*** Opening INFORMATION PROVIDED ***

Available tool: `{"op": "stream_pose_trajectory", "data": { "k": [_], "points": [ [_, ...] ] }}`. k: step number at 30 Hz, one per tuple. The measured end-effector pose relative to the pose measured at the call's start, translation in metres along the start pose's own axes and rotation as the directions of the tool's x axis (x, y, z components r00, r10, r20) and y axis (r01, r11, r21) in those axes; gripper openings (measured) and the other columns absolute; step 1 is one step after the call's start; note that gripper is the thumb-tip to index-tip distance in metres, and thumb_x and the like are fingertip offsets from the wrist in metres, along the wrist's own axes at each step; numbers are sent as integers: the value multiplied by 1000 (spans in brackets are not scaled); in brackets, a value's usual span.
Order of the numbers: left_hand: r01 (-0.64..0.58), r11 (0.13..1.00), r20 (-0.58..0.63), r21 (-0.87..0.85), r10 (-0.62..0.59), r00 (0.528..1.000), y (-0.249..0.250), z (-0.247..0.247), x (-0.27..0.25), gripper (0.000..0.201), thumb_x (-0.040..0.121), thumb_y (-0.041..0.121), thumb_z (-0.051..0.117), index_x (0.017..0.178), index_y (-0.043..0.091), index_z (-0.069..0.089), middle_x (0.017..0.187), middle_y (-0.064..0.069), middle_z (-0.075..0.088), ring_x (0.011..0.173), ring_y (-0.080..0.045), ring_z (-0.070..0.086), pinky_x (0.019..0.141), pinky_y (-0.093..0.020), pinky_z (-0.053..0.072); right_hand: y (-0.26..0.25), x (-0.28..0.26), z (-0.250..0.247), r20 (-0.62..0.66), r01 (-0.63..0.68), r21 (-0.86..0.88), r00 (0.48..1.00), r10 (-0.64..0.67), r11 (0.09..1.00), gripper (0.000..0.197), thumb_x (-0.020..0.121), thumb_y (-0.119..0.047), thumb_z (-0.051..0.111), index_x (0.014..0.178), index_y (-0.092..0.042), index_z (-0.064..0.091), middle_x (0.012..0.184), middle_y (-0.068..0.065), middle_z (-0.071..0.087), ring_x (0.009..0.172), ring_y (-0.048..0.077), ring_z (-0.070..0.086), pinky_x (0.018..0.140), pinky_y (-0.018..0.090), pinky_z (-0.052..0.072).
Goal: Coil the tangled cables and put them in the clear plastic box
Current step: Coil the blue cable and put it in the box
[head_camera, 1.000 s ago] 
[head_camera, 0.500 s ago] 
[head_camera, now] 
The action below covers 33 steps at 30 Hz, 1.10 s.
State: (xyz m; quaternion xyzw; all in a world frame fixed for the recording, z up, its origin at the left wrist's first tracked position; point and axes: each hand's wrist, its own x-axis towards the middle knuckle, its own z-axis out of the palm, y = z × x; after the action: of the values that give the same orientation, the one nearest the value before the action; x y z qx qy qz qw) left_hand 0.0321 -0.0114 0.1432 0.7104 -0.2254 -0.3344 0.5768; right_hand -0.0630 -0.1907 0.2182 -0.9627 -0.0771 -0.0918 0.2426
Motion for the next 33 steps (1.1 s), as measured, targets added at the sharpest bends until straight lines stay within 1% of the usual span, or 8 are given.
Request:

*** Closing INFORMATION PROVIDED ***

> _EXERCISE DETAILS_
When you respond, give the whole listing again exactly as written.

> _RESULT OF THE EXERCISE_
Available tool: `{"op": "stream_pose_trajectory", "data": { "k": [_], "points": [ [_, ...] ] }}`. k: step number at 30 Hz, one per tuple. The measured end-effector pose relative to the pose measured at the call's start, translation in metres along the start pose's own axes and rotation as the directions of the tool's x axis (x, y, z components r00, r10, r20) and y axis (r01, r11, r21) in those axes; gripper openings (measured) and the other columns absolute; step 1 is one step after the call's start; note that gripper is the thumb-tip to index-tip distance in metres, and thumb_x and the like are fingertip offsets from the wrist in metres, along the wrist's own axes at each step; numbers are sent as integers: the value multiplied by 1000 (spans in brackets are not scaled); in brackets, a value's usual span.
Order of the numbers: left_hand: r01 (-0.64..0.58), r11 (0.13..1.00), r20 (-0.58..0.63), r21 (-0.87..0.85), r10 (-0.62..0.59), r00 (0.528..1.000), y (-0.249..0.250), z (-0.247..0.247), x (-0.27..0.25), gripper (0.000..0.201), thumb_x (-0.040..0.121), thumb_y (-0.041..0.121), thumb_z (-0.051..0.117), index_x (0.017..0.178), index_y (-0.043..0.091), index_z (-0.069..0.089), middle_x (0.017..0.187), middle_y (-0.064..0.069), middle_z (-0.075..0.088), ring_x (0.011..0.173), ring_y (-0.080..0.045), ring_z (-0.070..0.086), pinky_x (0.019..0.141), pinky_y (-0.093..0.020), pinky_z (-0.053..0.072); right_hand: y (-0.26..0.25), x (-0.28..0.26), z (-0.250..0.247), r20 (-0.62..0.66), r01 (-0.63..0.68), r21 (-0.86..0.88), r00 (0.48..1.00), r10 (-0.64..0.67), r11 (0.09..1.00), gripper (0.000..0.197), thumb_x (-0.020..0.121), thumb_y (-0.119..0.047), thumb_z (-0.051..0.111), index_x (0.014..0.178), index_y (-0.092..0.042), index_z (-0.064..0.091), middle_x (0.012..0.184), middle_y (-0.068..0.065), middle_z (-0.071..0.087), ring_x (0.009..0.172), ring_y (-0.048..0.077), ring_z (-0.070..0.086), pinky_x (0.018..0.140), pinky_y (-0.018..0.090), pinky_z (-0.052..0.072).
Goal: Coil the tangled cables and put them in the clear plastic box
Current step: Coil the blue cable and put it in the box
[head_camera, 1.000 s ago] 
[head_camera, 0.500 s ago] 
[head_camera, now] 
The action below covers 33 steps at 30 Hz, 1.10 s.
State: (xyz m; quaternion xyzw; all in a world frame fixed for the recording, z up, its origin at the left wrist's first tracked position; point and axes: each hand's wrist, its own x-axis towards the middle knuckle, its own z-axis out of the palm, y = z × x; after the action: of the values that give the same orientation, the one nearest the value before the action; x y z qx qy qz qw) left_hand 0.0321 -0.0114 0.1432 0.7104 -0.2254 -0.3344 0.5768; right_hand -0.0630 -0.1907 0.2182 -0.9627 -0.0771 -0.0918 0.2426
Motion for the next 33 steps (1.1 s), as measured, targets added at the sharpest bends until straight lines stay within 1% of the usual span, or 8 are given.
Request:

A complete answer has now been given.